この問題に関しては、昭和の時代なら一つの答えが出てくる。

「マルクス主義に影響を受けた、学校教育は忘れてもらって、社会に出てから実務を習う。」

という事で、

「文系の学生に関しては、学生時代の勉強を無視する。」

という流れができていた。ただし、一部の法学部系などでは

「法学部の論理能力を生かす。」

という面もあったが、これは例外に近い。

 その後、平成の時代には、

「アメリカ仕込みのMBA(経営学修士)手法を生かす」

という形の、大学教育が即戦力という面が出てきている。
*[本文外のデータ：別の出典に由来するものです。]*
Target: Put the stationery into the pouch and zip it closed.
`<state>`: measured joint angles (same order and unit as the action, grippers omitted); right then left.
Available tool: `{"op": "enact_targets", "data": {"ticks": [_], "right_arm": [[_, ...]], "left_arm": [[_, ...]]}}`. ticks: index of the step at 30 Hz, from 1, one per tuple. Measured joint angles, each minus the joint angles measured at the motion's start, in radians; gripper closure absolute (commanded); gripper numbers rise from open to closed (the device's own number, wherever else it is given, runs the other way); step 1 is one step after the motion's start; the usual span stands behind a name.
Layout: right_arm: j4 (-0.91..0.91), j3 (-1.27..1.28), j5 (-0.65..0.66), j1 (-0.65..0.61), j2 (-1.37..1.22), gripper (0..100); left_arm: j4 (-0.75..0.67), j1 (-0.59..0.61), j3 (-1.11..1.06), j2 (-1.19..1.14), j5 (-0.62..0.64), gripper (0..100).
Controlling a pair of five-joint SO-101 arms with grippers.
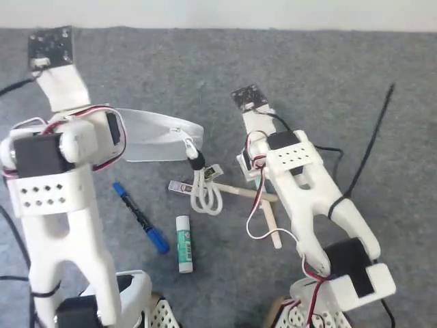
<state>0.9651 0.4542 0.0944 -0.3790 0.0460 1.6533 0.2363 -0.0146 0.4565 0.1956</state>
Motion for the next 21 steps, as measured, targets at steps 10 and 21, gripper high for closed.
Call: {"op": "enact_targets", "data": {"ticks": [10,21], "right_arm": [[0.021,0.0,0.0,0.015,0.106,98.9],[0.064,0.011,-0.123,0.052,0.238,98.9]], "left_arm": [[0.0,0.041,-0.031,0.002,0.046,99],[-0.064,0.048,-0.109,0.014,0.06,99]]}}
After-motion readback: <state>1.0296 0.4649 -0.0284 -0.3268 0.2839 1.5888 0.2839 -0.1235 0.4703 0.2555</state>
簿記などの資格取得も一つの流れだろう。(平成の終わりには、マルクス主義が収まった事も影響している。)

 しかし、もう一歩進めて、

「社会科学をベースにして、社会のシステムを提案する、社会技術や社会工学はないのか?」

という疑問が、まだ残っている。

 この問題に対して、栗本慎一郎が面白い意見を出している。

明治の体制では、大学を作ってから、文部省ができた。法律に関しても、法学校を先に作った。

社会工学などという発想でなく、その場に対応した政策が行われた。

これは本質を突いていると思う。また「社会技術」という本も出ているので、もう少しこの問題を考えていきたい。